Athearn's blue box based cabooses are both based on specific prototypes AFAIK:

- Athearn off-set cupola caboose is based on an Santa Fe steel caboose; most other paint jobs are fantasy schemes unless they are of a RR that happened to copy the Santa Fe caboose type; I am not aware of any but I'm not a walking caboose encyclopedia.

- Athearn wide vision caboose is based on International Car Company caboose built onto box car frames on the Rock Island RR.  Technically they are only accurate for those home-built wide-vision cabooses AFAIK.

- Athearn bay window caboose is based on the Southern Pacific CA-40-x class; AFAIK, they only represent those.

I did a quick search of MILW caboose at RailCarPhoto's and all of those shown were bay window types - most have horizontal ribs - I'm not sure what the best source of MILW cabooses are in plastic.

http://www.railcarphotos.com/Search.php

 

Rio Grande.  The Action Road

Contrarian's contrarian
  • Member since
    May, 2010
  • 1,756 posts
Posted by mbinsewi on Friday, March 17, 2017 3:13 PM

Looks like you have to sign up for RailCarPhotos in order to view anything.  I know it's free, but you can't see anything until you sign up/register.  Same way with their site on locomotive pictures.

Mike.

  • Member since
    May, 2004
  • 4,330 posts
Posted by 7j43k on Friday, March 17, 2017 3:49 PM

I went through rrpicturearchives, and got the same result.

 

If ya want a Milwaukee caboose, you probably ought to suck it up and get brass.  I see 4 on Brasstrains for about $200.

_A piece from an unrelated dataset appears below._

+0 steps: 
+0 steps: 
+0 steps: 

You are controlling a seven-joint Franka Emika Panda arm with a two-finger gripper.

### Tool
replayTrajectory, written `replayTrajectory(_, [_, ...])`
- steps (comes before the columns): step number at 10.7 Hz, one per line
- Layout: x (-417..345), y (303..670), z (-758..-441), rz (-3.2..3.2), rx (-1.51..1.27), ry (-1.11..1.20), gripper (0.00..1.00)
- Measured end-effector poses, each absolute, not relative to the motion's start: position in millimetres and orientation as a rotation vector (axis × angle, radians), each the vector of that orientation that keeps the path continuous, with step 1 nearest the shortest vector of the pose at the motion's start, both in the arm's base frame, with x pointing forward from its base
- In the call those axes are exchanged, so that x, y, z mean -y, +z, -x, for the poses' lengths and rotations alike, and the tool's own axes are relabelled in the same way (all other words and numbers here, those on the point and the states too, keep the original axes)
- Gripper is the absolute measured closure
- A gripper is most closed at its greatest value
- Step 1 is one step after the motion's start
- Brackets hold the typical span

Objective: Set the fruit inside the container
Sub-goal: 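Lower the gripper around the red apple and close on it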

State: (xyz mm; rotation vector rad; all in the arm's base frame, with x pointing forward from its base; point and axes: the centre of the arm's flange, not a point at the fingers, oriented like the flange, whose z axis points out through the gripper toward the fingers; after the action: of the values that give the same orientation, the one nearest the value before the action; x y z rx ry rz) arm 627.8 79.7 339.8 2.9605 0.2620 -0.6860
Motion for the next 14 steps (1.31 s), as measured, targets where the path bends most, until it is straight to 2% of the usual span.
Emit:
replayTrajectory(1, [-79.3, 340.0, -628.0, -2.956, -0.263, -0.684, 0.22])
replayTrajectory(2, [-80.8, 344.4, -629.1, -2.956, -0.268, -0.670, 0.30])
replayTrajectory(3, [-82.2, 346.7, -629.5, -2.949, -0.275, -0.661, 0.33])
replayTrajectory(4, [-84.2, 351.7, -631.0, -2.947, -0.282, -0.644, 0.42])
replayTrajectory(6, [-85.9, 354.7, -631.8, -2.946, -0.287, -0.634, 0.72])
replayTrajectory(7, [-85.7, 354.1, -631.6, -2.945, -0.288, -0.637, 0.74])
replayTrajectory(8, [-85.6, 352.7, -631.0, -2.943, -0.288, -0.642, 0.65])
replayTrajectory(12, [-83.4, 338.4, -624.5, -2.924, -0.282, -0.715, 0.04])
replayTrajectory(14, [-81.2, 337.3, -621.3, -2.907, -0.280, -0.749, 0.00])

I wanted a WP bay window woody, and I bought a brass one.  I assure you, I'm happy with my purchase.

 

Ed

  • Member since
    September, 2003
  • From: California
  • 3,977 posts
Posted by DSchmitt on Friday, March 17, 2017 3:56 PM

The only silver Milwaukee caboose I found is a Minitrix N scale model.  The shell appears to be a redused copy of the Athearn cupola caboose.  I am sure it is not based on a Milwaukee prototype.

I tried to sell my two cents worth, but no one would give me a plug nickel for it.

I don't have a leg to stand on.

  • Member since
    March, 2002
  • From: Milwaukee WI (Fox Point)
  • 9,098 posts
Posted by dknelson on Friday, March 17, 2017 4:04 PM

The closest the Milwaukee Road came to a classic "Athearn style" caboose (an AT&SF prototype) was its steel drover's cabooses.  Those were in fact the first steel cabooses on the Milwaukee Road.  They had the offset cupola of the Athearn type caboose, so the general outline is not all that far off, but the window arrangement on the sides differed, and the windows were large, almost like a passenger car (because in a sense that is what they were).  Originally painted boxcar red, in the late 1930s they were painted silver/aluminum with black lettering, numbers and grab irons.  There was a large C. M. St. P.& P. herald on both sides below the cupola.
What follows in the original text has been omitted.